In our everyday lives, we effortlessly process constantly changing facial information. The commonly accepted notion that it is performed in a highly proficient manner underlies a vast body of research and, for the most part, it coincides with our own personal experiences. However, an increasing number of studies is challenging the idea that face processing is generally highly proficient. Extremely high performance levels are observed in particular for the processing of faces of individuals encountered repeatedly in everyday life—those that are personally familiar to us (for a review see Ramon & Gobbini, 2018). For unfamiliar faces, on the other hand, our ability to process facial identity is comparably more prone to error (e.g., Bruce, Henderson, Newman, & Burton, 2001; Burton, Wilson, Cowan, & Bruce, 1999; Hancock, Bruce, & Burton, 2000; Jenkins & Burton, 2011; Jenkins, White, Van Montfort, & Burton, 2011; Megreya & Burton, 2006; Ramon & Gobbini, 2018; Ramon & Van Belle, 2016; Young & Burton, 2017) and varies considerably between individuals (e.g., Bate & Dudfield, 2019; Bate, Portch, Mestry, & Bennetts, 2019; Bruce, Bindemann, & Lander, 2018; Fysh, 2018; White, Kemp, Jenkins, Matheson, & Burton, 2014).

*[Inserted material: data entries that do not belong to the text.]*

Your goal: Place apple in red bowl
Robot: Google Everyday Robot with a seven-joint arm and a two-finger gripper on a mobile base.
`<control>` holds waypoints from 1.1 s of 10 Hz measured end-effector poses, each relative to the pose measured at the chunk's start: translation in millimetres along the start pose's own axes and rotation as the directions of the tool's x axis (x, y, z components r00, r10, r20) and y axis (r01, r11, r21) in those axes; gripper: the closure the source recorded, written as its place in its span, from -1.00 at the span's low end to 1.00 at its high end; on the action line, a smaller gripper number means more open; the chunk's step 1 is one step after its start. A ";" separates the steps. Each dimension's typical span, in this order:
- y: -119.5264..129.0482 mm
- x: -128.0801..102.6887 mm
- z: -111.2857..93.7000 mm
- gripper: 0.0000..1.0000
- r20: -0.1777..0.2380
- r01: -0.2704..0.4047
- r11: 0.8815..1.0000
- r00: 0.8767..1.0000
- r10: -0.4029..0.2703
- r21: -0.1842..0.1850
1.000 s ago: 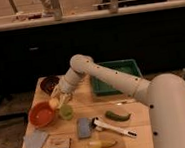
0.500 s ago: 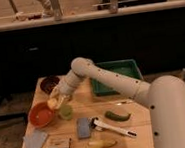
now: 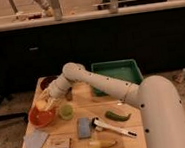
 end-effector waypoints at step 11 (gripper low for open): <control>17.9 21.6 26.1 0.56 0.032 -0.065 0.998 0.997 0.065 0.010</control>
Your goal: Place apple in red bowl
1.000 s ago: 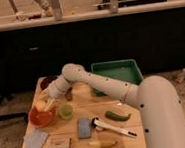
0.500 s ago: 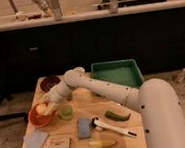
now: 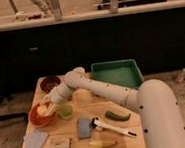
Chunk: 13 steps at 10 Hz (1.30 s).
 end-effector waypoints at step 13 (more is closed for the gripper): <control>-0.2 -1.4 1.6 -0.60 0.001 0.002 1.000 1.000 -0.002 -0.002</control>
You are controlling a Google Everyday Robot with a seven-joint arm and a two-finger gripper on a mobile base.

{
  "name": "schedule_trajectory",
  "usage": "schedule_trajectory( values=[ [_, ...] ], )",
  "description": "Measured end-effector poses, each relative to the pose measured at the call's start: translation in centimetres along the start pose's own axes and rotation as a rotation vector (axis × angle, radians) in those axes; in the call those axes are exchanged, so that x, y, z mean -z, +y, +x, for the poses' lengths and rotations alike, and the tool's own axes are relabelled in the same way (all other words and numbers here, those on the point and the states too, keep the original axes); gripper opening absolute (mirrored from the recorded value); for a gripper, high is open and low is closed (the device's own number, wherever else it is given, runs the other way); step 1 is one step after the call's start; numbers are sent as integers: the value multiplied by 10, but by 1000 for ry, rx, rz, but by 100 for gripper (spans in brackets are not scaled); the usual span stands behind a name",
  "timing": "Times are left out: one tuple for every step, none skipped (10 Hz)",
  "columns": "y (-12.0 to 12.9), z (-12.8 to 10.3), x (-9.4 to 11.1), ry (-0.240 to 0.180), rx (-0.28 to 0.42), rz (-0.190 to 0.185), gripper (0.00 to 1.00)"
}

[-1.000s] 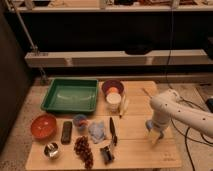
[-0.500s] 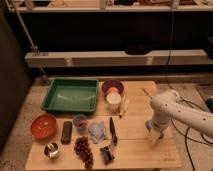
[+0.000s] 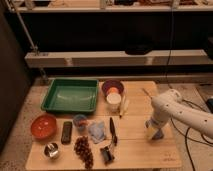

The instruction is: Place sponge in paper cup

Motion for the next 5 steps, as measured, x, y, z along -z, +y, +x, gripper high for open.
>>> schedule_trajectory(
  values=[
    [-4, 0, -3, -1, -10, 0, 80],
    [-12, -6, -8, -4, -20, 2, 80],
    [-18, -14, -14, -7, -31, -3, 79],
    [-20, -13, -17, -3, -35, -13, 73],
    [-20, -12, -20, 0, -38, -22, 62]
  ],
)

Decades of research has focused on studying normal face processing skills, as well as individuals exhibiting deficient face processing abilities (i.e., developmental prosopagnosia; for a recent review see Geskin & Behrmann, 2018). However, more recently increasing interest has been directed toward individuals with remarkable face processing abilities—so-called super-recognizers (SRs; e.g., Ramon, Bobak, & White, 2019a, 2019b). Understanding superior face processing skills is important from both a fundamental scientific as well as an applied perspective. Theoretically, this work has led to face processing being considered as a spectrum rather than supporting a dichotomous distinction between normal and dysfunctional abilities (Russell, Duchaine, & Nakayama, 2009). From a practical perspective, investigation of the abilities of SRs can provide valuable information for the optimization of automatic face processing or deployment of personnel in security-critical settings (Ramon et al., 2019a, 2019b), such as criminal investigation (Ramon, 2018a).

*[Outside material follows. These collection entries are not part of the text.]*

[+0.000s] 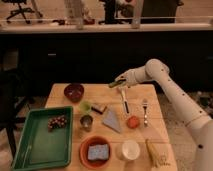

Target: Place pepper in purple bowl

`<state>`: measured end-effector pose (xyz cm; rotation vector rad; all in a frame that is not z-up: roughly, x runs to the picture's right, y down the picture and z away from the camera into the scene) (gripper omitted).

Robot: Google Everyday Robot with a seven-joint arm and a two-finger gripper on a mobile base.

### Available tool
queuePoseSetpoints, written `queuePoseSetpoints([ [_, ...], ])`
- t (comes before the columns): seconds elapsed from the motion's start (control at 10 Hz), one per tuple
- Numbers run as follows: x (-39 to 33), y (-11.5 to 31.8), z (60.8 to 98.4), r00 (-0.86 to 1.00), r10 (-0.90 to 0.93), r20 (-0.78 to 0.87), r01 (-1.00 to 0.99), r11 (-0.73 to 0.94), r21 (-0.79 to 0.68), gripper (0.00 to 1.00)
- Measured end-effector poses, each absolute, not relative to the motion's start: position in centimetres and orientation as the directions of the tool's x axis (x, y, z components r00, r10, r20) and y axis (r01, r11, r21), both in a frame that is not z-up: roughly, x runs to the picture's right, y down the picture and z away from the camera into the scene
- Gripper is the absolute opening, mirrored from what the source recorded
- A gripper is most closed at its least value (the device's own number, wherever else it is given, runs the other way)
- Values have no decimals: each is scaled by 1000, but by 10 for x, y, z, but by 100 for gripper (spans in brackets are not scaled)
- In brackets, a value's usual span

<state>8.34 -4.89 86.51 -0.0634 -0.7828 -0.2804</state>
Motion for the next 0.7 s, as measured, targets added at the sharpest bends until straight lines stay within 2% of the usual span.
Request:
queuePoseSetpoints([
  [0.7,-35,-75,888,527,-315,789,344,928,141,0],
])
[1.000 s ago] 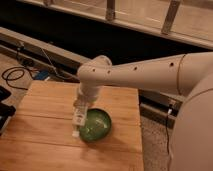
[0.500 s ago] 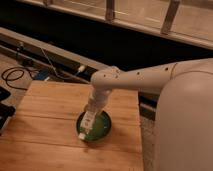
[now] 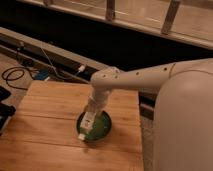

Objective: Place the bottle in the ceramic bowl

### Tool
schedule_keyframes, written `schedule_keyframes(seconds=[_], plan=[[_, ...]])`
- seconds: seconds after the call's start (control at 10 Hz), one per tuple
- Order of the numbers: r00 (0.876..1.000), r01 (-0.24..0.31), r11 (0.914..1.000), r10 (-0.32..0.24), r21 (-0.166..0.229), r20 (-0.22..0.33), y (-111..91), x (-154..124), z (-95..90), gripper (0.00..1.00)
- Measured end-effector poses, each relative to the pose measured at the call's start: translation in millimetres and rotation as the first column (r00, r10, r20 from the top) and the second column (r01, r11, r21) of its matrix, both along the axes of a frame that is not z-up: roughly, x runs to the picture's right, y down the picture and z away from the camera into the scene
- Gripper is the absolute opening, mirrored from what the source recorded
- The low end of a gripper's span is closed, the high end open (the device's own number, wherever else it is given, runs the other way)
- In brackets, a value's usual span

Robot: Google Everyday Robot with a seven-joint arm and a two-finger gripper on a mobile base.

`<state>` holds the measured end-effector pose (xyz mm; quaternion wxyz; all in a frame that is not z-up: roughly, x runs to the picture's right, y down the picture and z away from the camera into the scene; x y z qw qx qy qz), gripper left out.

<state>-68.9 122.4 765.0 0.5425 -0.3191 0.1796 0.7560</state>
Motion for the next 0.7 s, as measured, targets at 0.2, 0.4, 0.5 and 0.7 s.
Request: schedule_keyframes(seconds=[0.2, 0.4, 0.5, 0.7], plan=[[1.0, 0.002, 1.0, -0.002, 0.0, 0.002, 0.3, -1.6, -0.2, 0.64], [1.0, 0.001, 1.0, -0.001, 0.0, 0.002, 0.3, -1.3, -0.3, 0.78], [1.0, 0.002, 1.0, -0.002, 0.0, 0.003, 0.3, -1.6, -0.4, 0.8], [1.0, 0.002, 1.0, -0.002, 0.0, 0.004, 0.3, -2.2, -0.6, 0.8]])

However, a fundamental challenge continues to exist: How do we reliably identify high performing individuals within the general population? Addressing this issue requires consideration of aspects that have been expressed by scientists and practitioners alike (cf. Bate et al., 2019; Moreton, Pike, & Havard, 2019; Ramon et al., 2019a, 2019b; Robertson & Bindemann, 2019). Two major factors are: 1) assessment of different subprocesses or processing levels in face cognition (Ramon et al., 2019a; Ramon & Gobbini, 2018); and 2) the degree to which this process-dependent behavior observed experimentally translates into extremely varied and constantly changing applied settings (cf. e.g., Bate et al., 2019; Ramon, 2018a). These two factors are discussed below.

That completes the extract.